Comparison of convergence curves for improved algorithms

Constraints:

$$\begin{aligned} \left\{ {\begin{array}{*{20}{c}} {{\mathrm{{g}}_1}(\mathrm{{x}}) = - {\mathrm{{x}}_1} + 0.0193{\mathrm{{x}}_3} \le 0}\\ {{\mathrm{{g}}_2}(\mathrm{{x}}) = - {\mathrm{{x}}_2} + 0.00954{\mathrm{{x}}_3} \le 0}\\ {{\mathrm{{g}}_3}(\mathrm{{x}}) = - \pi \mathrm{{x}}_3^2{\mathrm{{x}}_4} - \frac{4}{3}\pi \mathrm{{x}}_3^2 + 1296000 \le 0}\\ {{\mathrm{{g}}_4}(\mathrm{{x}}) = {\mathrm{{x}}_4} - 240 \le 0} \end{array}} \right. \end{aligned}$$
(16)

where, the value range of \(x_1\) and \(x_2\) is [0, 99], and the value range of \(x_3\) and \(x_4\) is [10, 200].

The optimization algorithm mentioned in this paper was used to optimize the design problems of tension spring. All algorithms were run separately for 30 times, and the best value, mean value and standard deviation of the final results were compared, as shown in the Table 4.

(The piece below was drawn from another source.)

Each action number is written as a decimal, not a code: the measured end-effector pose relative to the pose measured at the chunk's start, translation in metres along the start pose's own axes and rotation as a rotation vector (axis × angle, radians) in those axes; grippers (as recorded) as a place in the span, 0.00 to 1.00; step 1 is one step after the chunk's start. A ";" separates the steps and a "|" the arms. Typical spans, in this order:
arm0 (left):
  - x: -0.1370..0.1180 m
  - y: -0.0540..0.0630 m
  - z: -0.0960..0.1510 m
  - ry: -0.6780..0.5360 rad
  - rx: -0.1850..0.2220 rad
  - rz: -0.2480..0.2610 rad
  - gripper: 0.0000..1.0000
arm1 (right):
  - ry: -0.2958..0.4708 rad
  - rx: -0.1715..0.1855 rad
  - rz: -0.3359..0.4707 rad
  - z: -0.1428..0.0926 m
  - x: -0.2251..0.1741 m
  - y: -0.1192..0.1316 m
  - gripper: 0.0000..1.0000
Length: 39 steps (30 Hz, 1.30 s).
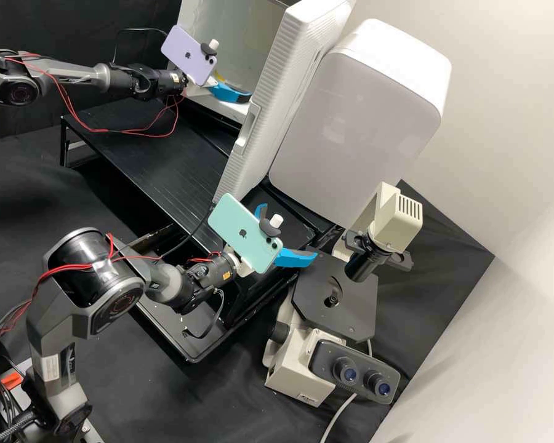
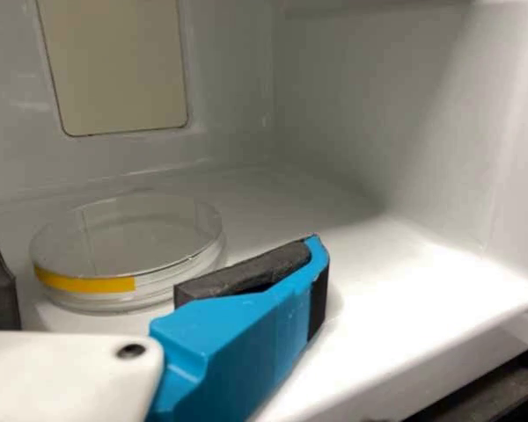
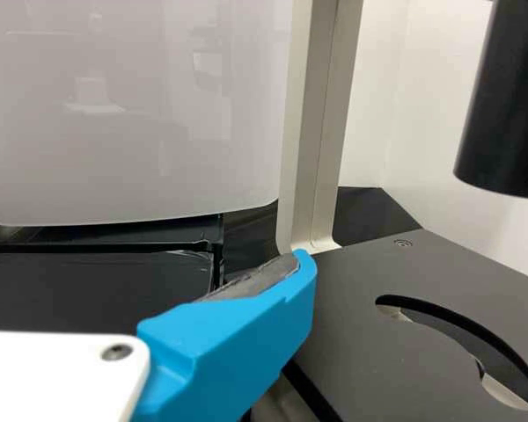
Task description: Take the petri dish out of the incubator
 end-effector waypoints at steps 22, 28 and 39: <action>0.012 0.011 -0.006 0.090 -0.015 -0.030 1.00 | 0.000 0.000 0.000 0.000 0.000 0.000 1.00; 0.018 0.018 -0.001 0.109 0.001 -0.024 1.00 | 0.000 0.000 0.000 0.000 0.000 0.000 1.00; 0.028 0.013 0.017 -0.024 0.192 0.009 1.00 | 0.000 0.000 0.000 0.000 0.000 0.000 1.00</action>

Table 4. The Optimization Results of Tension Spring

From Table 4, it shows that the improved whale optimization algorithm by multi-mechanism fusion proposed in this paper has the best optimal value, mean and standard deviation in the design problems of tension spring, so there is some effectiveness and stability of IWOA in the application of engineering problems.

6 Conclusion

Aiming at the performance deficiency of the traditional whale optimization algorithm, this paper proposes an improved whale optimization algorithm by multi-mechanism fusion, which introduces the Harris hawks optimization algorithm and Gaussian detection mechanism based on the improvement of nonlinear parameters. The IWOA algorithm is analyzed by Friedman test, Sign test and design problems of tension spring. Comparing the Whale Optimization Algorithm (WOA), Gray Wolf Optimization Algorithm (GWO), Harris Hawk Optimization Algorithm (HHO), and other improved Whale Optimization Algorithms WOABAT and EWOA, it is proved that IWOA has excellent optimal stability and convergence accuracy under eight different benchmark functions. The experimental results show that IWOA has better optimization effect than the original Whale Optimization Algorithm, has better stability while ensuring convergence accuracy and speed, reflecting the effectiveness of the improved algorithm.